> Problem to solve: Your task is to repeat the listing exactly.

-------------------------

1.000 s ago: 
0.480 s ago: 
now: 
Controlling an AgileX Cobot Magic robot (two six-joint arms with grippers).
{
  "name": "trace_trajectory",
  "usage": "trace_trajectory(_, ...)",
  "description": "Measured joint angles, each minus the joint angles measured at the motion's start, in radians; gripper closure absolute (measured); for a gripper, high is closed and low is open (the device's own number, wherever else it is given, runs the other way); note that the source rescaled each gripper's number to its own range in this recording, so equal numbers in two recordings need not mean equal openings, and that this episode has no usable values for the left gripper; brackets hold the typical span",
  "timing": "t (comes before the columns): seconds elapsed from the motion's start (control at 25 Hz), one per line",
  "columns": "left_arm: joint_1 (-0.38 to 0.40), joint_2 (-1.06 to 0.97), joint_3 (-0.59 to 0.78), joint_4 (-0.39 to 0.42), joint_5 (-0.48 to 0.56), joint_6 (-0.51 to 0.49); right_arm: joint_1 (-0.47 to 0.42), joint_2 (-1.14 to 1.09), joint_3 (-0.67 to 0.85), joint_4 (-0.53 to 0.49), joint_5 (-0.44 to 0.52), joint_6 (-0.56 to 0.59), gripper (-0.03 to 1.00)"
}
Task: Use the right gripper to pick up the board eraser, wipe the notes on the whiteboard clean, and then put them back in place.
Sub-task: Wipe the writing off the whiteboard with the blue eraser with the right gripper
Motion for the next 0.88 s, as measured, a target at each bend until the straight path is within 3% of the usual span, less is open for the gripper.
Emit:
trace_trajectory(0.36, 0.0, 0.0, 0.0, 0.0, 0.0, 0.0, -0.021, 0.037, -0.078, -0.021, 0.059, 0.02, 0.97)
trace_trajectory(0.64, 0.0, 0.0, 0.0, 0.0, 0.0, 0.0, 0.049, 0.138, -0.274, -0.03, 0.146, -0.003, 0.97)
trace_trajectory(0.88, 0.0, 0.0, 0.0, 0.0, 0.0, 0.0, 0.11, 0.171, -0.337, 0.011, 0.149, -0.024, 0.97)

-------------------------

> Output:
1.000 s ago: 
0.480 s ago: 
now: 
Controlling an AgileX Cobot Magic robot (two six-joint arms with grippers).
{
  "name": "trace_trajectory",
  "usage": "trace_trajectory(_, ...)",
  "description": "Measured joint angles, each minus the joint angles measured at the motion's start, in radians; gripper closure absolute (measured); for a gripper, high is closed and low is open (the device's own number, wherever else it is given, runs the other way); note that the source rescaled each gripper's number to its own range in this recording, so equal numbers in two recordings need not mean equal openings, and that this episode has no usable values for the left gripper; brackets hold the typical span",
  "timing": "t (comes before the columns): seconds elapsed from the motion's start (control at 25 Hz), one per line",
  "columns": "left_arm: joint_1 (-0.38 to 0.40), joint_2 (-1.06 to 0.97), joint_3 (-0.59 to 0.78), joint_4 (-0.39 to 0.42), joint_5 (-0.48 to 0.56), joint_6 (-0.51 to 0.49); right_arm: joint_1 (-0.47 to 0.42), joint_2 (-1.14 to 1.09), joint_3 (-0.67 to 0.85), joint_4 (-0.53 to 0.49), joint_5 (-0.44 to 0.52), joint_6 (-0.56 to 0.59), gripper (-0.03 to 1.00)"
}
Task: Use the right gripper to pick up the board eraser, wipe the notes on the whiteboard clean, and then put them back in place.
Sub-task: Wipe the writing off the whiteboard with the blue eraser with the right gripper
Motion for the next 0.88 s, as measured, a target at each bend until the straight path is within 3% of the usual span, less is open for the gripper.
Emit:
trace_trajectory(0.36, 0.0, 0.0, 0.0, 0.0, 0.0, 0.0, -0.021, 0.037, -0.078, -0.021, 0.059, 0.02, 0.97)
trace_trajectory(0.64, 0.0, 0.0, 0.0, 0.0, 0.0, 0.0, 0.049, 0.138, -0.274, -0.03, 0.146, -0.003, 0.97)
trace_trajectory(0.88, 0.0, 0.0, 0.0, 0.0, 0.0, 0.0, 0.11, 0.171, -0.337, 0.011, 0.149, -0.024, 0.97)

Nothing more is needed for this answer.